• **What the task asks**
The lines from the start of the data through the line containing "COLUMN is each" are to be reproduced exactly, both ends included.
•••
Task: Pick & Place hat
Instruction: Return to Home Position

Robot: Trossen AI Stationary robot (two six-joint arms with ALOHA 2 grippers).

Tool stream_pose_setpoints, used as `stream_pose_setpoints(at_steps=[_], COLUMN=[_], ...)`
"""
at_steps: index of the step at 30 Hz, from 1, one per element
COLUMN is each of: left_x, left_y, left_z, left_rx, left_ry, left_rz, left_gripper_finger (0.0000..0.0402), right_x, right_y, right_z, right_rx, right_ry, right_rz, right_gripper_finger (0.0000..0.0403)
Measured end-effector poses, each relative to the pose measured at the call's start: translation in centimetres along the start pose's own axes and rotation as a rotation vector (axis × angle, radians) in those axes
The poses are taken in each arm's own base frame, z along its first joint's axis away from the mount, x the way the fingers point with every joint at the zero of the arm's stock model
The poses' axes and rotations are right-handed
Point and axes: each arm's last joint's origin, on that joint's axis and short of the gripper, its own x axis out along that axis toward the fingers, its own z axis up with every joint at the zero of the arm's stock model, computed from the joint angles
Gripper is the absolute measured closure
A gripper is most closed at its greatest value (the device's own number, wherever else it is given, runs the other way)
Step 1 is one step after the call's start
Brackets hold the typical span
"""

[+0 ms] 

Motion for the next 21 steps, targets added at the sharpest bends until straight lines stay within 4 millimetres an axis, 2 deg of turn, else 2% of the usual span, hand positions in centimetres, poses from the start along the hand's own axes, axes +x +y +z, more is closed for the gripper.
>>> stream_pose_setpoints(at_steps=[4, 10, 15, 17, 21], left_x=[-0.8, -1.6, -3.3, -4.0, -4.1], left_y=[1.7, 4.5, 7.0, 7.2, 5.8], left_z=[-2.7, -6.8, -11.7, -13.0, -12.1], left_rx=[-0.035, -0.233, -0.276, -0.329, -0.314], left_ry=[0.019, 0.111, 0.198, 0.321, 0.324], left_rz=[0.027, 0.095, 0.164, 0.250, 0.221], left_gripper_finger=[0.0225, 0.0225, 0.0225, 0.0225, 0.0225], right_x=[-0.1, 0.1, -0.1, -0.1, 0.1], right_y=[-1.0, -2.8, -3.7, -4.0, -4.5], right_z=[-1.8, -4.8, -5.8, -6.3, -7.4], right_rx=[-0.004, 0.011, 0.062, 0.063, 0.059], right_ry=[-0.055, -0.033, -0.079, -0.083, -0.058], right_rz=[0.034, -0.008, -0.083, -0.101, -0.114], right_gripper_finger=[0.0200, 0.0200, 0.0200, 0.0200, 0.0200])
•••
• **Finished task**
Task: Pick & Place hat
Instruction: Return to Home Position

Robot: Trossen AI Stationary robot (two six-joint arms with ALOHA 2 grippers).

Tool stream_pose_setpoints, used as `stream_pose_setpoints(at_steps=[_], COLUMN=[_], ...)`
"""
at_steps: index of the step at 30 Hz, from 1, one per element
COLUMN is each of: left_x, left_y, left_z, left_rx, left_ry, left_rz, left_gripper_finger (0.0000..0.0402), right_x, right_y, right_z, right_rx, right_ry, right_rz, right_gripper_finger (0.0000..0.0403)

Nothing else remains for this exercise.